Tally Weijl denied that the adjudicator had jurisdiction, arguing that either the JCT adjudication rules applied or there was no contract, and so the statutory scheme could not be applied by default. It declined to pay and Pegram went to court to make the award enforceable.
Judge Thornton found in Pegram's favour. He held that it was neither clear-cut nor obvious which set of conditions applied. However, he went on to find: "If the parties enter into their construction contract in such a way that its terms are not clearly and unquestionably capable of being identified … the parties have not produced a construction contract whose terms enable a party … to refer a dispute to adjudication."
As a result, the learned judge found that section 108 of the act would apply. He felt that the defendant's juridictional challenge was based "on the premise that there was in existence a construction contract between the parties".
Not so. Tally Weijl had always denied that there was a construction contract on any basis other than the JCT98 form.
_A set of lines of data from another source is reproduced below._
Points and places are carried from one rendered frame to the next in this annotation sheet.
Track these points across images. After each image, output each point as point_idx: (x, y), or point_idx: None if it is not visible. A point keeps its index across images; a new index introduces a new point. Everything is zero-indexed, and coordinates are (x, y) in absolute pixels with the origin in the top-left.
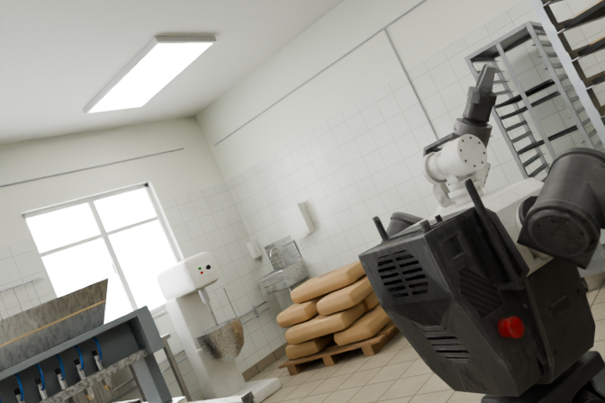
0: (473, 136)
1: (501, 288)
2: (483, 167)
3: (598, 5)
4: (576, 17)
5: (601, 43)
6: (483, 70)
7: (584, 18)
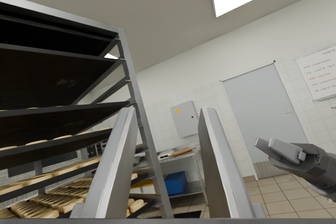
0: None
1: None
2: None
3: (43, 144)
4: (6, 150)
5: (28, 191)
6: (131, 130)
7: (12, 155)
Both Pegram in its submissions to the court, and the adjudicator in his decision, recognised that if the JCT terms were not agreed, it was the employer's position that the contractor was only entitled to be paid on a quantum meruit basis (there being no contract).
So Tally Weijl was left feeling doubly aggrieved. Not only had the adjudicator ignored its argument that he could not have jurisdiction unless he first found that a contract existed, but the court had also apparently got the wrong end of the stick by overlooking the very argument Tally Weijl had made to the adjudicator.
Furthermore, unless the adjudicator first determined whether the JCT or Pegram's terms applied, he could not have measured the value of the work that was the subject of the adjudication – even assuming he had jurisdiction to do so.
If the adjudicator had in fact measured the final account by reference to the JCT terms then he must have done so without jurisdiction (as he had not been appointed under those terms). Alternatively, if he had applied Pegram's terms, the error could have been so fundamental as to deprive the decision of any validity, as the judge himself determined in Joinery Plus (In Administration) vs Laing Ltd (January 2003, unreported). Lastly, the adjudicator might have applied quantum meruit, but in that case, Tally Weijl argued, he must have acted outside his jurisdiction because neither party contended for that basis and it could only apply if there was no contract in existence for the purpose of section 108 – in which case the adjudicator had no jurisdiction anyway.
In the event, the most fundamental question was never tested, namely, exactly what the parties agreed should be the basis of payment. How could any adjudicator have valued payment without that knowledge? Why should a party (in this case, a foreign company) have to put up with such a completely opaque decision? Does this really engender respect for the adjudication system? In short, Tally Weijl is more a case about the fundamentals of fair dispute resolution than it is about jurisdictional challenges, artificial or otherwise.
The Court of Appeal will review the law on challenges to an adjudicator's jurisdiction when Tally Weijl's appeal is heard in the autumn.
Philip Knights is a partner and head of property litigation at Maxwell Batley, which acted for Tally Weijl throughout.